> What to do: The lines to copy are those in the listing that hold the word "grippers".
[Exercise materials Boundary: Start]
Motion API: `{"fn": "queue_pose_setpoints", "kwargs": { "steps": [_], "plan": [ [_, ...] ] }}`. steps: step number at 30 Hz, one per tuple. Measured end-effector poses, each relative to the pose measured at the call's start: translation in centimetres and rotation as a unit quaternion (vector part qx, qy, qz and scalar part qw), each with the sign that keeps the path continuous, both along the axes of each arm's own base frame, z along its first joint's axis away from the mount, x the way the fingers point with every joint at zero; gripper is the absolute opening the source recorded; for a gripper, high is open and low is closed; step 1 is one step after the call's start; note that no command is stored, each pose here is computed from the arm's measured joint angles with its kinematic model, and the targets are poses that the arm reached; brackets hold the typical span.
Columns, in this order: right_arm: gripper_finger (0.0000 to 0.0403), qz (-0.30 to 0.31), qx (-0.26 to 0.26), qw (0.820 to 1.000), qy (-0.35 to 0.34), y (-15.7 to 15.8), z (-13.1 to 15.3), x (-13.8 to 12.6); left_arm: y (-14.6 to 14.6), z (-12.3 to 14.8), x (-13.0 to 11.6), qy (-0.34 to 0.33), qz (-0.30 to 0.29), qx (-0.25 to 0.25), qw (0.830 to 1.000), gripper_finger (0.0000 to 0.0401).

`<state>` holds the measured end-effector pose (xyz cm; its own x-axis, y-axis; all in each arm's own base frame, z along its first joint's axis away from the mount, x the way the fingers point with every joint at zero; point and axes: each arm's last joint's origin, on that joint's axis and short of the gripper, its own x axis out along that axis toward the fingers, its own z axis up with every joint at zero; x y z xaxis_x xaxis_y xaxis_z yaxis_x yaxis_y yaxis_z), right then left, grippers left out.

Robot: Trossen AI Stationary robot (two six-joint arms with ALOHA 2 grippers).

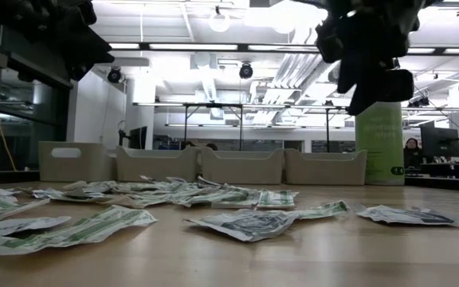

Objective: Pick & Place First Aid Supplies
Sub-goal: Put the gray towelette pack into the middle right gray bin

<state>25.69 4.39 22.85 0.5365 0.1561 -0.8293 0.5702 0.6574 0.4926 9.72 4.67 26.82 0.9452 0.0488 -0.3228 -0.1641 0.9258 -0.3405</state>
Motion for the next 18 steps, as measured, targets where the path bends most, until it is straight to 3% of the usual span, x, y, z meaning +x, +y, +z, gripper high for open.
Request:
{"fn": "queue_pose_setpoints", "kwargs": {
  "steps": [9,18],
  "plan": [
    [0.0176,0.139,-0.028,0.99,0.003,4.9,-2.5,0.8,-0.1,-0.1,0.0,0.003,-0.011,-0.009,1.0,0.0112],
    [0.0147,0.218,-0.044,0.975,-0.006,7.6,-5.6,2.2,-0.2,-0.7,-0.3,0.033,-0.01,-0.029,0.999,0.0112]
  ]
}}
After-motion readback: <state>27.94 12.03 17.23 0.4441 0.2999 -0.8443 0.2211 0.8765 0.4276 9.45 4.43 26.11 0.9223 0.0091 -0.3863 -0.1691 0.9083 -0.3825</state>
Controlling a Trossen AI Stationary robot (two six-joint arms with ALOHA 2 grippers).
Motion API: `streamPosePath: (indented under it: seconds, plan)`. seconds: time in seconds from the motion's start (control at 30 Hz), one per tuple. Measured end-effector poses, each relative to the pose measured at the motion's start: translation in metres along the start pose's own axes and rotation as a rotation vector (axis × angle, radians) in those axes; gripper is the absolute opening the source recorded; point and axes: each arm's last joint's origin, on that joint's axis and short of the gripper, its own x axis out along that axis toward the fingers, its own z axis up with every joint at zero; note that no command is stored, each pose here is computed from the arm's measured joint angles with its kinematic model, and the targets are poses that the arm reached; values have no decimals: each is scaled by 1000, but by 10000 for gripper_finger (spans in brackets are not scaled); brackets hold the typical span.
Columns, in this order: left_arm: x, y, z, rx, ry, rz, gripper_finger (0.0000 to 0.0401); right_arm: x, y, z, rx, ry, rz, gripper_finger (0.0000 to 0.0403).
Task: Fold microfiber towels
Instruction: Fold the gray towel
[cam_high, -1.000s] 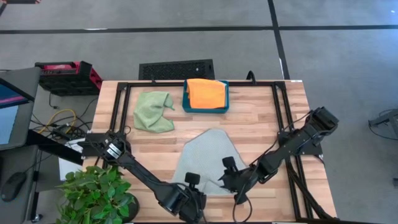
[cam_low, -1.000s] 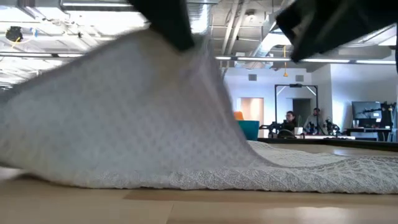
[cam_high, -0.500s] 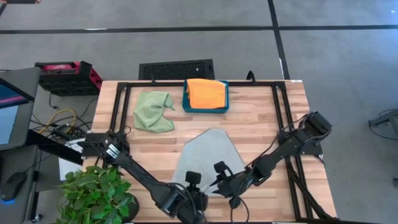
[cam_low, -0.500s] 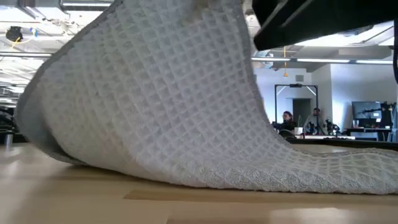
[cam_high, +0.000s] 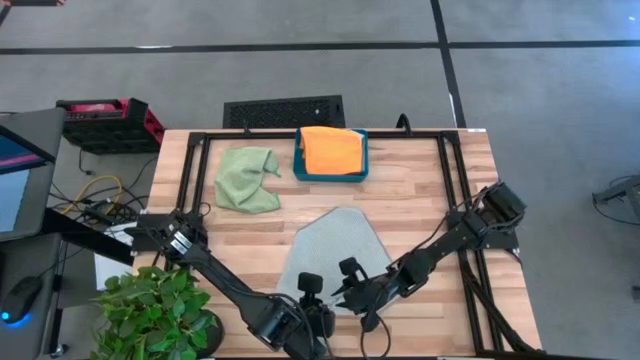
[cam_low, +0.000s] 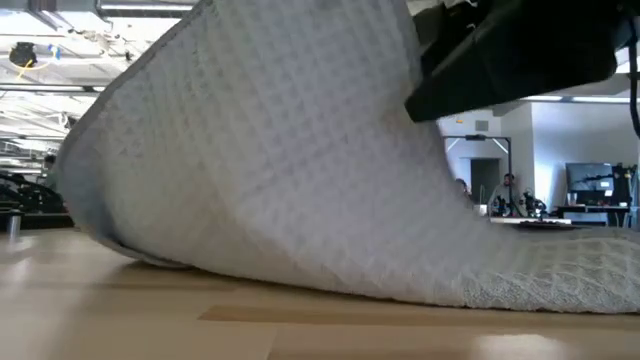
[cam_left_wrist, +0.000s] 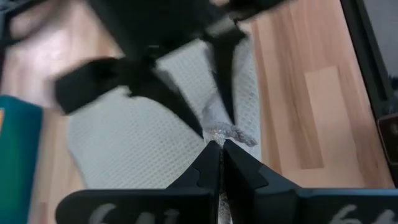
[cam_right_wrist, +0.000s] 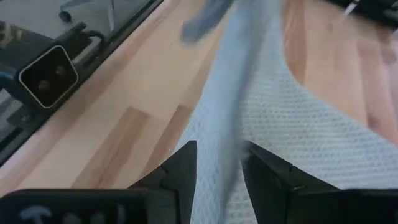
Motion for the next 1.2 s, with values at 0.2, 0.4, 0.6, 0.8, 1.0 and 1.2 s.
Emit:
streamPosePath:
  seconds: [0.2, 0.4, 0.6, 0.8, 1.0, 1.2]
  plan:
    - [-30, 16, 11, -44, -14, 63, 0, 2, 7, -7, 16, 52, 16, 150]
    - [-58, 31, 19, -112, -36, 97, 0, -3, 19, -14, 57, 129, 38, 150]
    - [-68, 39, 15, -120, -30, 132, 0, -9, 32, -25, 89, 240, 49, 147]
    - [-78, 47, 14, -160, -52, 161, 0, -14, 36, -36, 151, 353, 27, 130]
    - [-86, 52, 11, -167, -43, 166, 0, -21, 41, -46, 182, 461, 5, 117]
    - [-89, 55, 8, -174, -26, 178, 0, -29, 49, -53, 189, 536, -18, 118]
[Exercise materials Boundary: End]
> Answer to this problem:
`<state>` holds the measured end-effector pose (xyz cm; its own x-axis, y-axis; all in each arm's own base frame, z along its first joint's axis away from the mount, x the way the fingers point with every joint at zero; point and axes: each arm's last joint's origin, on that joint's axis and short of the gripper, its own x axis out along that axis toward the fingers, its own z axis up with every joint at zero; x y z xaxis_x xaxis_y xaxis_z yaxis_x yaxis_y yaxis_z), right then left, grippers left out.
Robot: Trossen AI Stationary robot (two six-joint arms with ALOHA 2 grippers).
Controlling a Trossen AI Stationary robot (two six-joint arms with ALOHA 2 grippers).

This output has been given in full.